The epidemic spread rapidly through the rivers of the Amazon. And land invaders are a source of contagion. Although vaccination is reaching remote indigenous villages, there is distrust of health workers. And the lack of dose threatens immunization throughout Brazil. Rio de Janeiro had to stop the injections on Monday.
Aruká was transferred to a hospital in January and intubated. He is also one of the Brazilians who was treated with what the Ministry of Health calls early treatment. Drugs such as chloroquine, whose effectiveness against covid-19 has not been scientifically proven, converted by Bolsonaro into government policy. To the point of embarking the Armed Forces in the manufacture of millions of tablets.
The death of the indigenous elder “is a devastating loss. The story of his life was and continues to be a symbol of the tremendous struggle waged by the Juma people, “says Edson Carvalho, from the NGO Kanindé, from Porto Velho, the city where Aruká died.
He will be buried in his village, located in the Juma Indigenous Land, south of the State of Amazonas, where he was when he felt the first symptoms in January. A place very far from any city. The creation of this 38,000 hectare indigenous reserve was an arduous battle culminated after years of paperwork.
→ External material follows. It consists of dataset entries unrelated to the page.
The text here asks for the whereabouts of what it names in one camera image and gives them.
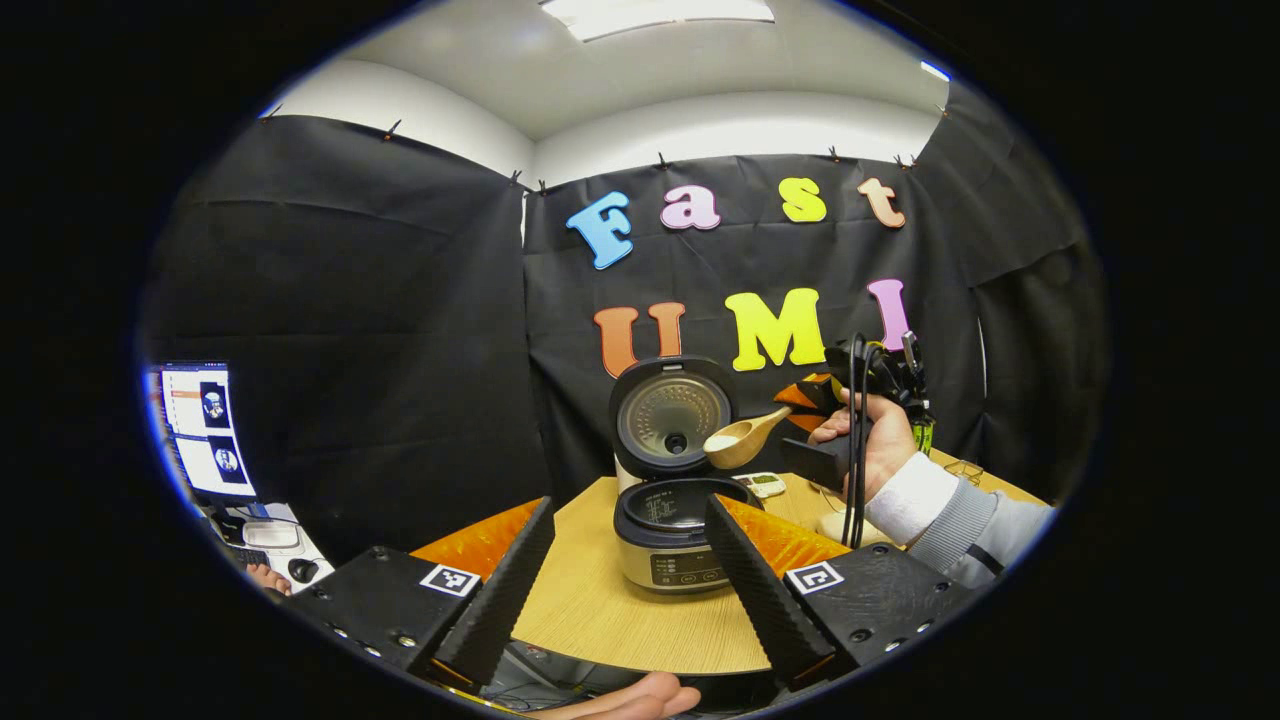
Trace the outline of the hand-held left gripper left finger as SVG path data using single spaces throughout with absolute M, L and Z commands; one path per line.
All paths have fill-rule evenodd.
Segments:
M 285 606 L 376 661 L 456 691 L 492 683 L 556 538 L 544 496 L 413 551 L 374 546 Z

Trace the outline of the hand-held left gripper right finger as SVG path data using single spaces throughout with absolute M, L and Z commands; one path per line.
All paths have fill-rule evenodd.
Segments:
M 977 597 L 891 543 L 851 550 L 723 495 L 705 538 L 791 691 L 904 653 Z

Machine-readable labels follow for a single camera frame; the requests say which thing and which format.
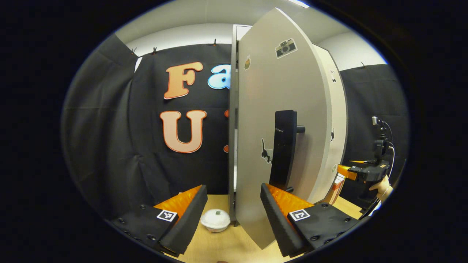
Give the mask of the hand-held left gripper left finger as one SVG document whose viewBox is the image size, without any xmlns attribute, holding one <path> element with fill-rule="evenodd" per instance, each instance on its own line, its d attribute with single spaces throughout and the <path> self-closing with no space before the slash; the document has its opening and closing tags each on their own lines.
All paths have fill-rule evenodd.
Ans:
<svg viewBox="0 0 468 263">
<path fill-rule="evenodd" d="M 207 199 L 202 184 L 157 205 L 140 204 L 111 223 L 155 252 L 179 256 L 192 241 Z"/>
</svg>

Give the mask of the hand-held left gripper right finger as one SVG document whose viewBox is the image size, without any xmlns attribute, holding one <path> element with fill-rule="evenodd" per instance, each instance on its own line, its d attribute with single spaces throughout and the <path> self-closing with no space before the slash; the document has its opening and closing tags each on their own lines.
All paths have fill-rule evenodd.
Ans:
<svg viewBox="0 0 468 263">
<path fill-rule="evenodd" d="M 260 198 L 284 257 L 322 250 L 361 222 L 329 203 L 314 205 L 267 183 L 261 185 Z"/>
</svg>

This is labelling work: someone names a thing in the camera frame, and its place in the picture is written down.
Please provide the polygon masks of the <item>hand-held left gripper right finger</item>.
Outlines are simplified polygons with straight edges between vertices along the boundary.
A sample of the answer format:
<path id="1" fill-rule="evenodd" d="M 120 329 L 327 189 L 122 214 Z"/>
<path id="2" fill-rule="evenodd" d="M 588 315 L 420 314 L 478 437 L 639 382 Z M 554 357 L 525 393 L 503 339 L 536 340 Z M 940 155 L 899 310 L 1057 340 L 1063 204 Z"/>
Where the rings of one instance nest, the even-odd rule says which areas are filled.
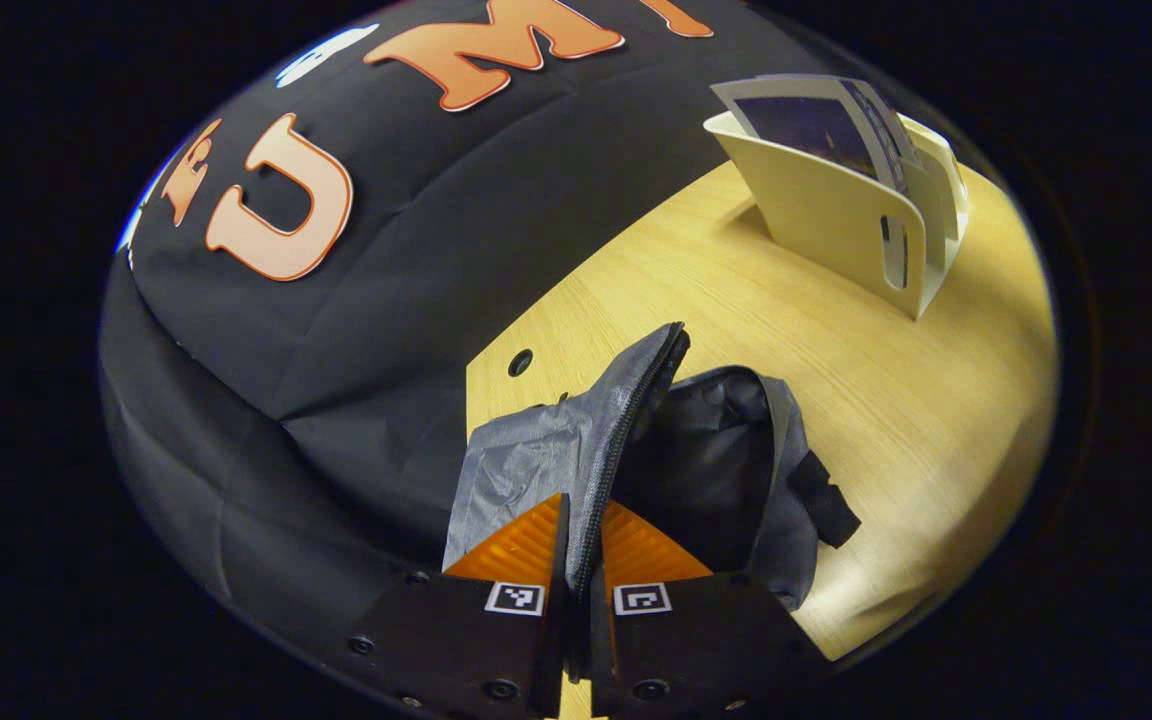
<path id="1" fill-rule="evenodd" d="M 621 503 L 591 598 L 596 717 L 781 719 L 829 670 L 763 579 L 710 570 Z"/>

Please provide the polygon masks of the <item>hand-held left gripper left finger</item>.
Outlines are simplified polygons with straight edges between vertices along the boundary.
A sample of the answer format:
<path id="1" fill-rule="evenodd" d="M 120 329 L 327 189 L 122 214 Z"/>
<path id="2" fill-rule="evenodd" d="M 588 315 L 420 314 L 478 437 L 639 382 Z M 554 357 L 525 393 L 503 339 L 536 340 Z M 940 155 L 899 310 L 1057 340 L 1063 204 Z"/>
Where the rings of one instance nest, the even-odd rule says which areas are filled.
<path id="1" fill-rule="evenodd" d="M 444 571 L 407 571 L 346 637 L 346 670 L 419 719 L 561 710 L 570 498 L 556 493 Z"/>

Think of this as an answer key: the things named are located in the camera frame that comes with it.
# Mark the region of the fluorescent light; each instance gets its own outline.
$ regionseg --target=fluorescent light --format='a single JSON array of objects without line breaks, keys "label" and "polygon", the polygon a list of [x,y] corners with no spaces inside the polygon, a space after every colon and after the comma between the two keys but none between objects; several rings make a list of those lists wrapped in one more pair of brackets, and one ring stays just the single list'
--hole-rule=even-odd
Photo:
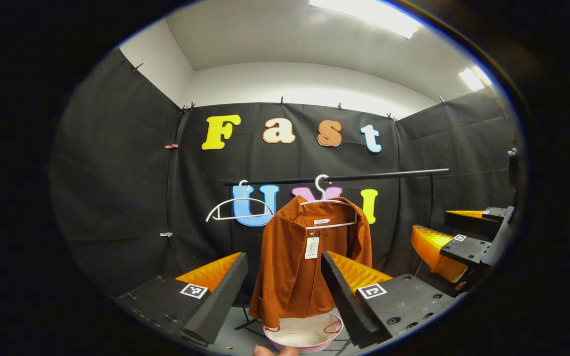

The authorities were not convinced that this territory with a handful of inhabitants deserved the legal protection that prevents the exploitation of its resources.
Before, at the end of the nineties, the last Juma were removed by the authorities from their lands. Aruká, his three daughters, a brother-in-law and his wife were transferred against their will to the domains of the uru-eu-wau-wau, explains the anthropologist, who at that time had close contact with both groups. There the daughters married men from this other town with which the Juma share a language. Leaving their habitat “had a huge impact on the lives of all the Juma,” says Peggion, adding that the older couple passed away shortly after the move. “In those years outside his territory, Aruká was very depressed, he had a great longing for his territory,” according to the researcher.
After fighting another duel with the authorities, this indigenous grandfather managed to return to the lands where he grew up and that his ancestors inhabited for many centuries. His daughters (jumas), their husbands (of the Uru-eu-wau-wau ethnic group) and the children of the three couples accompanied him. The NGO Kanindé maintains that, as in this case the ethnic group is transmitted by the father, they are the last of the lineage. The first-born, Borehá, is the new chief of the decimated group.
True to his campaign promise, Bolsonaro has not given legal protection to one more centimeter of indigenous land in the two years he has been in office. The files in process are paralyzed while the inspectors in Amazonia, the bodies that ensure the protection of the environment and the indigenous people who have protected it for countless generations, decrease.
Eddie is an Australian news reporter with over 9 years in the industry and has published on Forbes and tech crunch.